It's a new year, and lots happened in 2014 - some hard, some exciting, some just plain new! I sense an exciting year of wonderful things to come! Last year, the words that were a theme for me were Grace and Acceptance, and while I think those are still things I strive for - in particular, grace and acceptance for myself and for others - I've grown a lot in those areas. This year, I felt God telling me to Listen and to Trust. Maybe these were actions I leaned on a lot at the end of 2014, but in doing so, I was blessed so much! I took risks like transferring to a new job that could only guarantee me 3 days a week when I was working 4 (and now have been on average working 4 - 5 days a week), accepting a nomination to be on a committee that takes me to Ottawa a few times a year, meeting new people, and beginning to connect on a deeper level with some people in my life to name a few. I have seen the power of listening to God's prompting and then trusting that there is a reason and that it may even be a really good thing for me and those I meet in the new situations So, in going forward in 2015, I get the sense God wants me to listen ad trust Him in taking the risks He is calling me to. That these risks - whatever they might be - are part of his bigger plan. Maybe they will be small. And maybe they will seem insignificant to many of those around me. In reality, I think we all take little risks - and when we don't, we become stale. Stuck in a rut. This year, I don't feel like I'm entering the year in a rut and I like that.

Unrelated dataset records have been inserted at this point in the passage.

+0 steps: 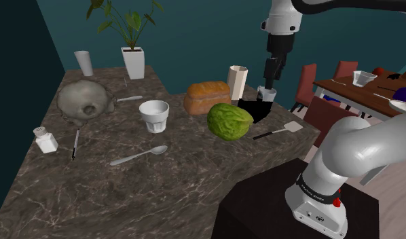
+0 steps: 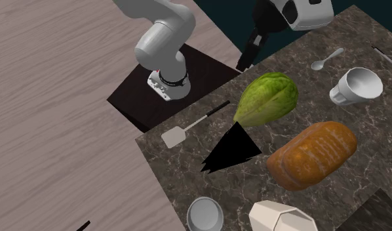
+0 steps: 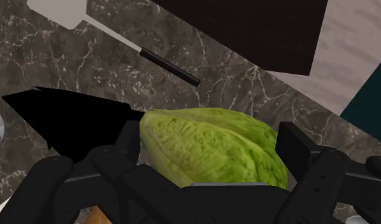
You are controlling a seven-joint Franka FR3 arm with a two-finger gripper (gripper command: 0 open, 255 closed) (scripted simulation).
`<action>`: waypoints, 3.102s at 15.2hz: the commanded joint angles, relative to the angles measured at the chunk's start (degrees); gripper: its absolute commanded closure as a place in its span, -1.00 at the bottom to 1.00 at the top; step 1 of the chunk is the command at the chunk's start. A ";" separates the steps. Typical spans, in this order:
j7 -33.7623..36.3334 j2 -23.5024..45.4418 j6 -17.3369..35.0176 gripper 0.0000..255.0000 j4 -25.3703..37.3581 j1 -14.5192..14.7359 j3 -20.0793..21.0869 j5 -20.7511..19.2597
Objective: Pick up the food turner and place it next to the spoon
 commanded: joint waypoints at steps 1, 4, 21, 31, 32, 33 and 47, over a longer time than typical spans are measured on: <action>0.00 0.00 0.00 -1.00 0.00 0.00 0.00 0.00; -9.41 -6.20 3.47 -1.00 -8.00 2.34 -4.10 -2.38; -66.67 -19.76 24.21 -1.00 -33.76 5.18 -43.75 -31.48; -66.20 -16.10 31.45 -1.00 -37.73 4.27 -48.35 -36.03; -66.20 -16.10 31.45 -1.00 -37.73 4.27 -48.35 -36.03; -66.20 -16.10 31.45 -1.00 -37.73 4.27 -48.35 -36.03; -66.20 -16.09 31.45 1.00 -37.73 4.27 -48.35 -36.03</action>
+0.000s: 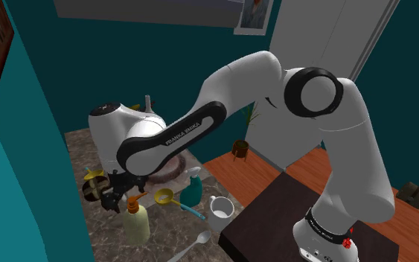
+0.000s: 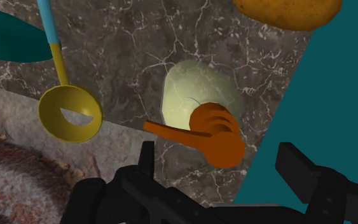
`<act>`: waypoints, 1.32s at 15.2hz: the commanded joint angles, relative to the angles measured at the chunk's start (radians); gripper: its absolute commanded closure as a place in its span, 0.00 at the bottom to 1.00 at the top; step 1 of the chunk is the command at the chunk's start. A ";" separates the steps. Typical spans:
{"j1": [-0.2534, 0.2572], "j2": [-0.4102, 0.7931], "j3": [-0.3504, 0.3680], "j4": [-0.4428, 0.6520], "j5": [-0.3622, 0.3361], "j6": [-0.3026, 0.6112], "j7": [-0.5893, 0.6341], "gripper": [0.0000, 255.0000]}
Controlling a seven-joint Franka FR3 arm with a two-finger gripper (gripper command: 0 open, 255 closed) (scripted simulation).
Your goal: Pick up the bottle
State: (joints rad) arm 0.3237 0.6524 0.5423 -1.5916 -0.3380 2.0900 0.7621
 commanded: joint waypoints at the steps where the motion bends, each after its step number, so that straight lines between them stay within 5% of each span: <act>1: 0.004 0.015 -0.006 -0.003 -0.008 0.018 0.003 0.00; 3: 0.005 0.019 -0.008 -0.005 -0.010 0.023 0.005 0.00; 4: 0.005 0.019 -0.008 -0.004 -0.010 0.022 0.005 1.00; 20: -0.006 -0.029 0.012 0.017 0.016 -0.043 -0.009 1.00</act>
State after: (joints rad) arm 0.3190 0.6317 0.5508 -1.5773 -0.3260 2.0570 0.7547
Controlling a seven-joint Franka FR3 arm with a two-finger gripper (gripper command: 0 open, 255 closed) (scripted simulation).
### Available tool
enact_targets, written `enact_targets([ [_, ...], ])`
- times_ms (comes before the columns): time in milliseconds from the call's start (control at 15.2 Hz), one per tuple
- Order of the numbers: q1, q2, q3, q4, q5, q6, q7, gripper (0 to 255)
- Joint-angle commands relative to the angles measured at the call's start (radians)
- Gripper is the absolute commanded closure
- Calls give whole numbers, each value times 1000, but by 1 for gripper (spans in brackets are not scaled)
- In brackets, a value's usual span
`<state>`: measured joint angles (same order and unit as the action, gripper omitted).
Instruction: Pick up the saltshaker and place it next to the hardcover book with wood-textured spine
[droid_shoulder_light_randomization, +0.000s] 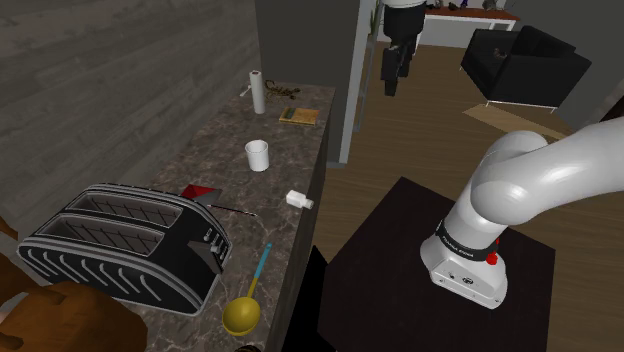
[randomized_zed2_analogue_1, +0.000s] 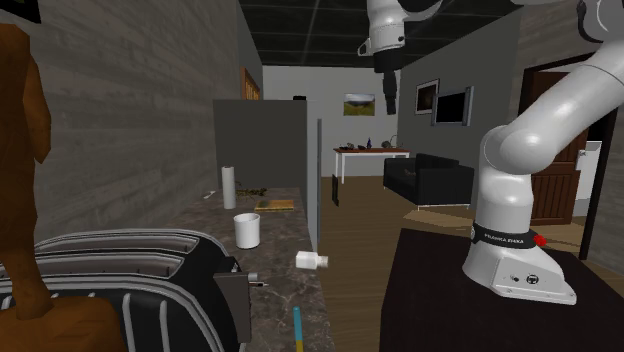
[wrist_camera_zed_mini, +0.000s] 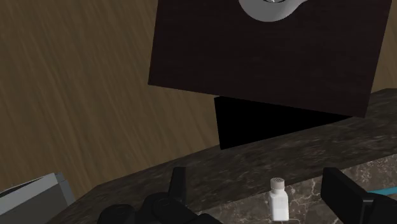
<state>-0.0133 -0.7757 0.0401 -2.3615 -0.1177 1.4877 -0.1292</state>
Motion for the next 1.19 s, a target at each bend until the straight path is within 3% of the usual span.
enact_targets([
  [0,0,0,0,0,0,0,0,0],
  [528,17,101,28,-176,49,293,77,0],
  [1122,35,346,68,-266,88,652,156,0],
])
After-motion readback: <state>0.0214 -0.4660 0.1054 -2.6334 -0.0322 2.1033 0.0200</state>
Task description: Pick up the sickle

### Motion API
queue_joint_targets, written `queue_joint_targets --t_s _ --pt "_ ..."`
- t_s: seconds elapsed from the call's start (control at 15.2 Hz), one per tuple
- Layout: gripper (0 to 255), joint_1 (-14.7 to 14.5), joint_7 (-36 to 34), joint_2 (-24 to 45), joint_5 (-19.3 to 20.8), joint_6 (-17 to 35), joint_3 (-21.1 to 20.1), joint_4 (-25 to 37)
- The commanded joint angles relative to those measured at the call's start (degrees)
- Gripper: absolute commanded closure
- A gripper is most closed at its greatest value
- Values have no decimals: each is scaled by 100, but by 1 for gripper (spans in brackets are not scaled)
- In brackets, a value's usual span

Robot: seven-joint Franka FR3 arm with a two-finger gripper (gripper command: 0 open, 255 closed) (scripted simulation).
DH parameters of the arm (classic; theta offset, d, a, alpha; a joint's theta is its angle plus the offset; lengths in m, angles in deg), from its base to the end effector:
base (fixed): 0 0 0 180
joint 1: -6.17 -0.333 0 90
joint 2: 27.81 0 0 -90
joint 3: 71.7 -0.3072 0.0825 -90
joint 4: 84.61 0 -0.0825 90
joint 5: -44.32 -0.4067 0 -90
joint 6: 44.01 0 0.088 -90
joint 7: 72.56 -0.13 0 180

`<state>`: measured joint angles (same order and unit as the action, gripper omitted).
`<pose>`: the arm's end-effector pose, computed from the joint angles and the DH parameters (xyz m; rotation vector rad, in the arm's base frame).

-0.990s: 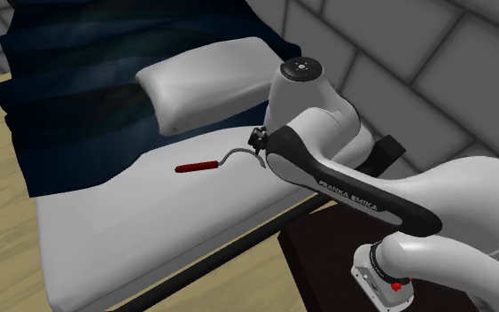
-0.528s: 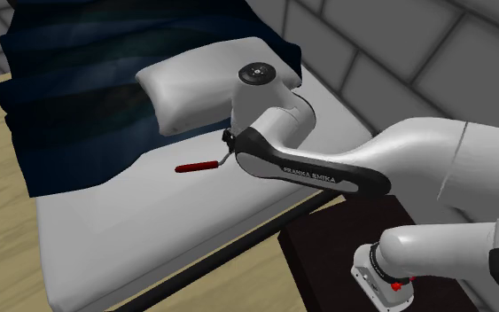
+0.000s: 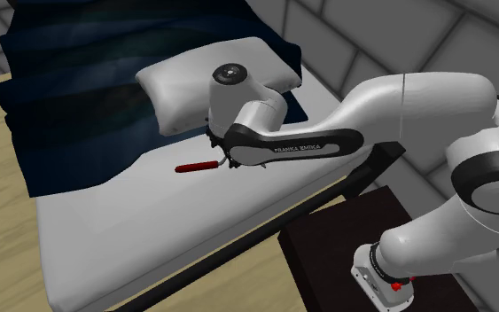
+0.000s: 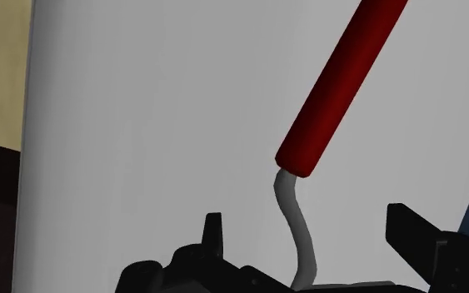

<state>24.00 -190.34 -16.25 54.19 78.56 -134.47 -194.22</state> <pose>0.4599 0.4153 0.4148 -2.4682 1.7047 0.0087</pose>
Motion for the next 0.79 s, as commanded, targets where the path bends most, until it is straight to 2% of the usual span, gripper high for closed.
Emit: queue_joint_targets --t_s 0.0,0.33,0.4,0.73 --pt "0 -104 -137 144 163 136 73 -57" --pt "0 -197 -246 288 336 370 167 -216" --pt "255 -205 -256 292 342 373 168 -218" --pt "255 -236 -281 325 376 368 186 -195"
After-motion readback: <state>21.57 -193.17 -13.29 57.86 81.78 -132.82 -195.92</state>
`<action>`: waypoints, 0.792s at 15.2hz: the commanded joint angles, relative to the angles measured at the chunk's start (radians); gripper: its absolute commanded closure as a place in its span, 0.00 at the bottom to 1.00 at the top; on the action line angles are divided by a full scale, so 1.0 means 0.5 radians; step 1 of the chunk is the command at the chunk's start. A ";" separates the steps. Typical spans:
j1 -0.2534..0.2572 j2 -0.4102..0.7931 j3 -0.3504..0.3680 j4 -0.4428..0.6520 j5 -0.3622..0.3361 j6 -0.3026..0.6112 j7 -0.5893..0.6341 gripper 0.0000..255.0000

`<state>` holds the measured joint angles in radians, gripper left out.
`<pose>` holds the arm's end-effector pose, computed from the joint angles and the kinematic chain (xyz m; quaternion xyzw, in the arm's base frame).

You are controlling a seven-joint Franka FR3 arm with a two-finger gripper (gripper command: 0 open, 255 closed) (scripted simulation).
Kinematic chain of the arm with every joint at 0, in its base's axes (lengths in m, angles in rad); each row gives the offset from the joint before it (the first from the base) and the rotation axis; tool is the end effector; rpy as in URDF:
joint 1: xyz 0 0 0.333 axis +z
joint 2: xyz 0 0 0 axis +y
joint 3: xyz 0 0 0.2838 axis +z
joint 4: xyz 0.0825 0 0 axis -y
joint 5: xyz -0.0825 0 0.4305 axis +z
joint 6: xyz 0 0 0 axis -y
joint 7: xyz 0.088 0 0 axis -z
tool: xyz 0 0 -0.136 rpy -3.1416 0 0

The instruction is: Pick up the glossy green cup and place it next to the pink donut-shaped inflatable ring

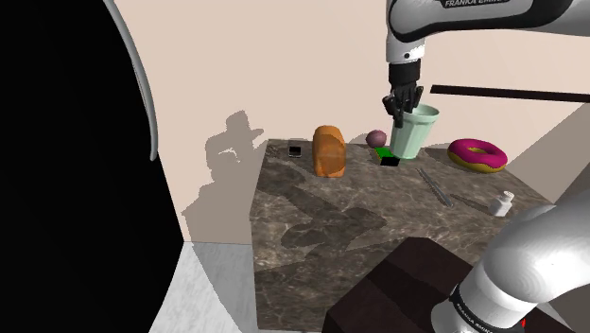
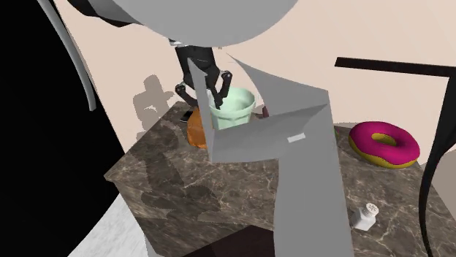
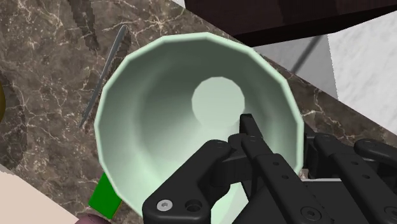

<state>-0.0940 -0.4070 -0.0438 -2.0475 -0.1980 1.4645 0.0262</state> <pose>0.4533 -0.0934 0.5314 0.9888 -0.0805 -0.0924 0.0854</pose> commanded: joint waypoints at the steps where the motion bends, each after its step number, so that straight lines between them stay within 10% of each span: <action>1: -0.038 -0.063 -0.071 -0.058 -0.049 0.016 -0.101 1.00; 12: -0.232 -0.159 -0.462 -0.120 -0.310 0.119 -0.617 1.00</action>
<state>-0.2017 -0.4830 -0.2585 -2.1097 -0.3418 1.5223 -0.2582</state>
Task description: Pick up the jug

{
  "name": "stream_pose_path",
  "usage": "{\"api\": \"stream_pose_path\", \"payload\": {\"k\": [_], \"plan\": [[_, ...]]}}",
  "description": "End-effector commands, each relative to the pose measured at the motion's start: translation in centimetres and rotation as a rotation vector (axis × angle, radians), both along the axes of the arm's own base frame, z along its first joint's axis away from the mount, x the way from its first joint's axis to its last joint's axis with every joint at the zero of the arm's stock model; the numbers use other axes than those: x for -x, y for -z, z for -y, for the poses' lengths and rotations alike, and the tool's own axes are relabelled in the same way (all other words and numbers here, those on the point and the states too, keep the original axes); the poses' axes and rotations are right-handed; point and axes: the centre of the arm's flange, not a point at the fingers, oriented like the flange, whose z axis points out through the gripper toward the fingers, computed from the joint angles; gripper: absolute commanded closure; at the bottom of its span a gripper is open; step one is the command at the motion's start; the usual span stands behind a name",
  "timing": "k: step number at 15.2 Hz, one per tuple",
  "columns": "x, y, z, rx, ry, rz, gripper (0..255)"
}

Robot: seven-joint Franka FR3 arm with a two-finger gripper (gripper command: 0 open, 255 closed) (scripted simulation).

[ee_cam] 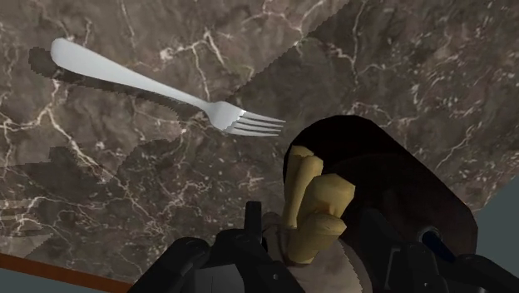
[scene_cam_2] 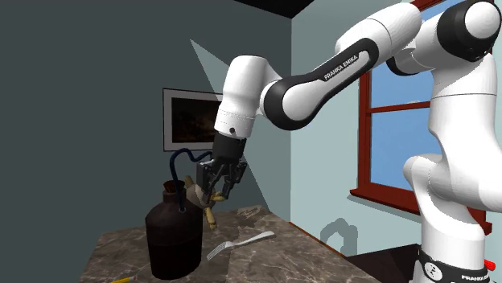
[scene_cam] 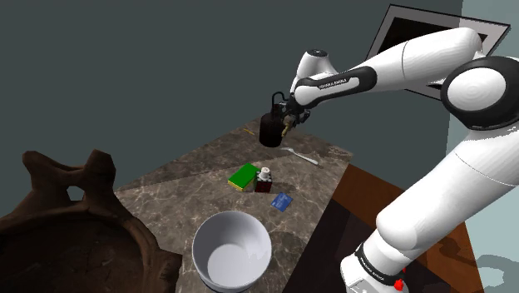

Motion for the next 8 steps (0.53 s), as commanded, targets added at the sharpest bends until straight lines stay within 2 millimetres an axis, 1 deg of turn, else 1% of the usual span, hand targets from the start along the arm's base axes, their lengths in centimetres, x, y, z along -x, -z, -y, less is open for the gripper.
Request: {"api": "stream_pose_path", "payload": {"k": [1,6,8], "plan": [[0.0,0.1,0.0,0.0,0.0,0.0,255],[-0.1,0.1,0.0,0.0,0.0,0.0,255],[-0.1,-0.9,0.0,0.0,0.0,0.0,255]]}}
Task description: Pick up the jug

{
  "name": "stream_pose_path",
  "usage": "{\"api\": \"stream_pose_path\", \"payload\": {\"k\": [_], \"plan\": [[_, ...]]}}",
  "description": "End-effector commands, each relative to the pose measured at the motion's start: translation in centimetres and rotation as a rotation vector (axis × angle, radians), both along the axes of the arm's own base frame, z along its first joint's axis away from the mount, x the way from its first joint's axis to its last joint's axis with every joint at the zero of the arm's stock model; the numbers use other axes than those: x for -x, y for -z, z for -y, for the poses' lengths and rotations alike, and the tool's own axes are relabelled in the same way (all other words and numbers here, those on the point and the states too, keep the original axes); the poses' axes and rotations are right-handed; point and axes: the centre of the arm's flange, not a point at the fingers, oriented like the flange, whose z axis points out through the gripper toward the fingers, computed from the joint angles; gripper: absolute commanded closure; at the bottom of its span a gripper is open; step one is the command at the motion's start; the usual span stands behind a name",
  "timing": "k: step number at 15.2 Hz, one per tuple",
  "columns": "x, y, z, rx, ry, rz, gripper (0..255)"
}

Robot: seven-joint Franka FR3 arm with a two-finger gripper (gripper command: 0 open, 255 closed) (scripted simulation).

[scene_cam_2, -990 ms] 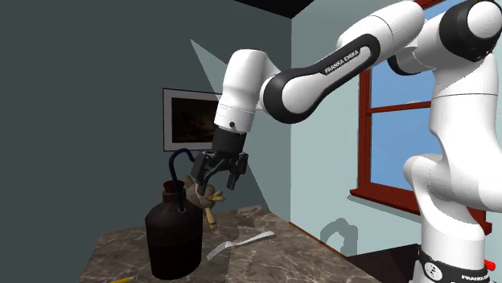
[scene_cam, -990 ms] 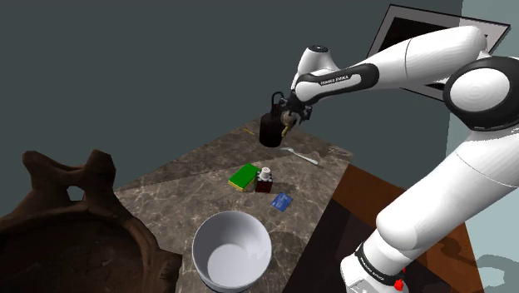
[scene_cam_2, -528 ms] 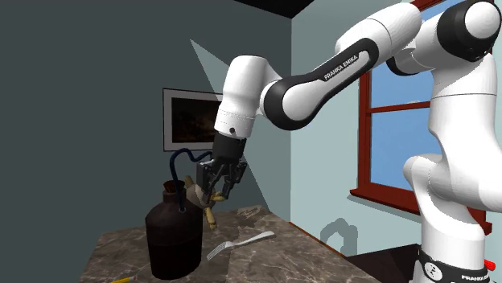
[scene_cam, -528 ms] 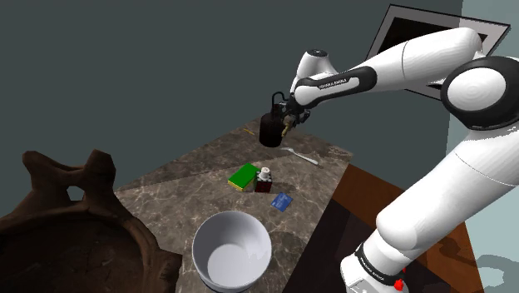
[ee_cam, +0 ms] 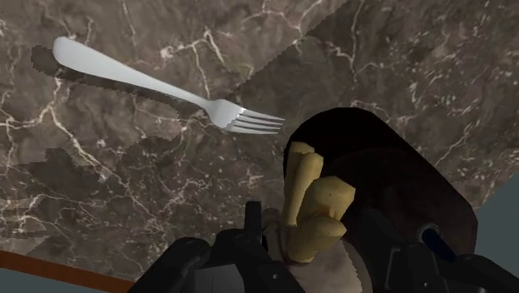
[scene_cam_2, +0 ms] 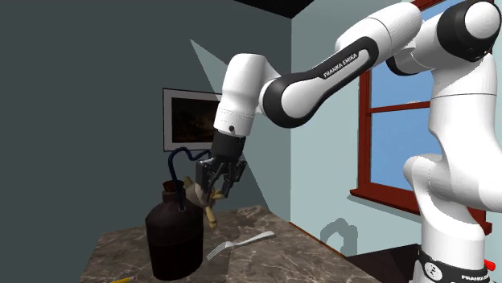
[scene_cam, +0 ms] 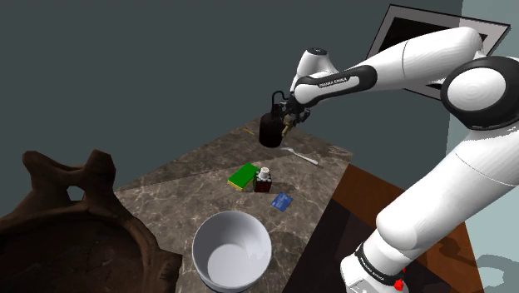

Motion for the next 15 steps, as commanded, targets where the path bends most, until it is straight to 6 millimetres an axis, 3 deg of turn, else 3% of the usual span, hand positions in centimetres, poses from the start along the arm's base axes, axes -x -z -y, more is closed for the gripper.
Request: {"api": "stream_pose_path", "payload": {"k": [1,13,15], "plan": [[0.0,-1.1,0.0,0.0,0.0,0.003,255],[0.0,-7.4,0.0,0.0,0.0,0.003,255],[0.0,-7.5,0.0,0.0,0.0,0.003,255]]}}
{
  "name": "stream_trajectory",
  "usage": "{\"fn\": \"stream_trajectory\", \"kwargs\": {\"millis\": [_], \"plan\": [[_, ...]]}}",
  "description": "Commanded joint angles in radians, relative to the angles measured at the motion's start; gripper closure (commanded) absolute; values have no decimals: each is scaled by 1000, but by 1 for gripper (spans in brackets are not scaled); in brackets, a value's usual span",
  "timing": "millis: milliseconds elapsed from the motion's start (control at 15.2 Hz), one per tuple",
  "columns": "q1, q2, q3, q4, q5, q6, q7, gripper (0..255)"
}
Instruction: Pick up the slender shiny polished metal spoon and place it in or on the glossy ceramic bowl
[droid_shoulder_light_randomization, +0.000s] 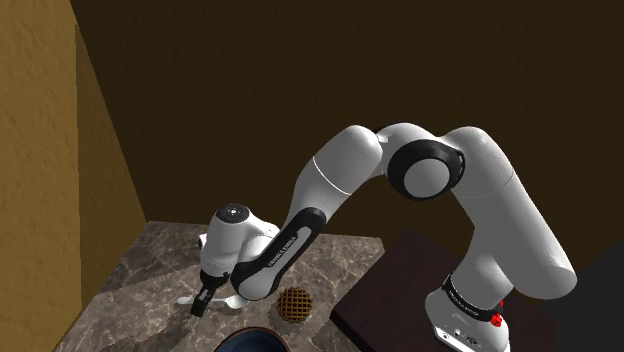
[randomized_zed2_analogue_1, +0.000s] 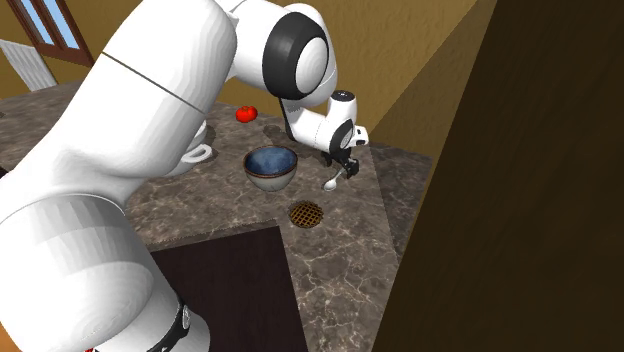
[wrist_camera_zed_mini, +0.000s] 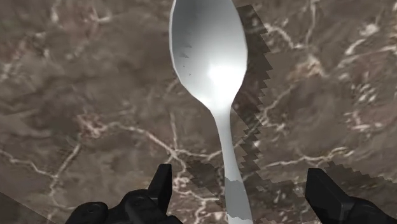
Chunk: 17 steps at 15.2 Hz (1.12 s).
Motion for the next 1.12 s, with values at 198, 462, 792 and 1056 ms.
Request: {"fn": "stream_trajectory", "kwargs": {"millis": [198, 462, 792, 1056], "plan": [[0, 0, 0, 0, 0, 0, 0, 255], [0, 0, 0, 0, 0, 0, 0, 255], [-5, -36, 6, -16, 4, -20, 0, 255], [-13, -82, 15, -34, 9, -48, -1, 255]]}}
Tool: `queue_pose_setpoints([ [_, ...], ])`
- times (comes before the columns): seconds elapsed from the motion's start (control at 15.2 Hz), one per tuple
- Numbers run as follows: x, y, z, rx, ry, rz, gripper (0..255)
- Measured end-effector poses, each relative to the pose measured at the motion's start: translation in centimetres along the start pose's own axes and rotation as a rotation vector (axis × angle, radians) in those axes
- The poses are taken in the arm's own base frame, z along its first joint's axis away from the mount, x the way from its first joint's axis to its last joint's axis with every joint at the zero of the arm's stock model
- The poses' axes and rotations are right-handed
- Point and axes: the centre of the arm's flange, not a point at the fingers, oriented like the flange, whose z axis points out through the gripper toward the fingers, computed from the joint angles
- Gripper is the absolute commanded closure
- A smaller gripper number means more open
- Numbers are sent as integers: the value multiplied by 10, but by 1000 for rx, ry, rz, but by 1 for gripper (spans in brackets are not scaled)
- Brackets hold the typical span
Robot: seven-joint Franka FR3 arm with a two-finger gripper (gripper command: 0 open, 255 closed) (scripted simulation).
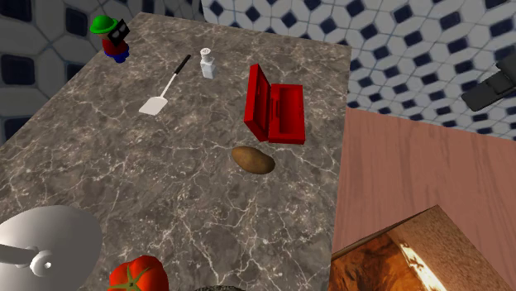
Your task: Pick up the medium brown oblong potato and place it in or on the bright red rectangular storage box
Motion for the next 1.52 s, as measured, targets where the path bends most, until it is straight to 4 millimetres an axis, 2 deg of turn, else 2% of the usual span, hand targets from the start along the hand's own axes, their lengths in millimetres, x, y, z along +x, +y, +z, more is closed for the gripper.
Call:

It really was a huge deal for me to quit the job that was stable, consistent, paid my bills, and safe - to work in an environment that most people fear and question why I'd want to do that kind of work. Yet it's rewarding. Sometimes it's sad. Sometimes my heart just goes out to my clients and I hurt for them - for the fact they fear re-engaging with society and that they fear getting ill again and doing the same things they did in the past. It's hard to see them back in the hospital again when it happens. And it's a joy to see them take small (and bigger) risks and be successful! I don't think I cared as much when I worked at the hospital. Now, I see these people regularly. I coach them. I teach them. I listen. And they are not just some patient that comes back over and over where all I get to do is assess and make recommendations. I still do some of that, but even those are more involved. I think I knew I needed to move on when I had the opportunities to really connect with patients and see them through thick and thin and when I knew this was a rarity - something that really usually isn't part of working in a hospital.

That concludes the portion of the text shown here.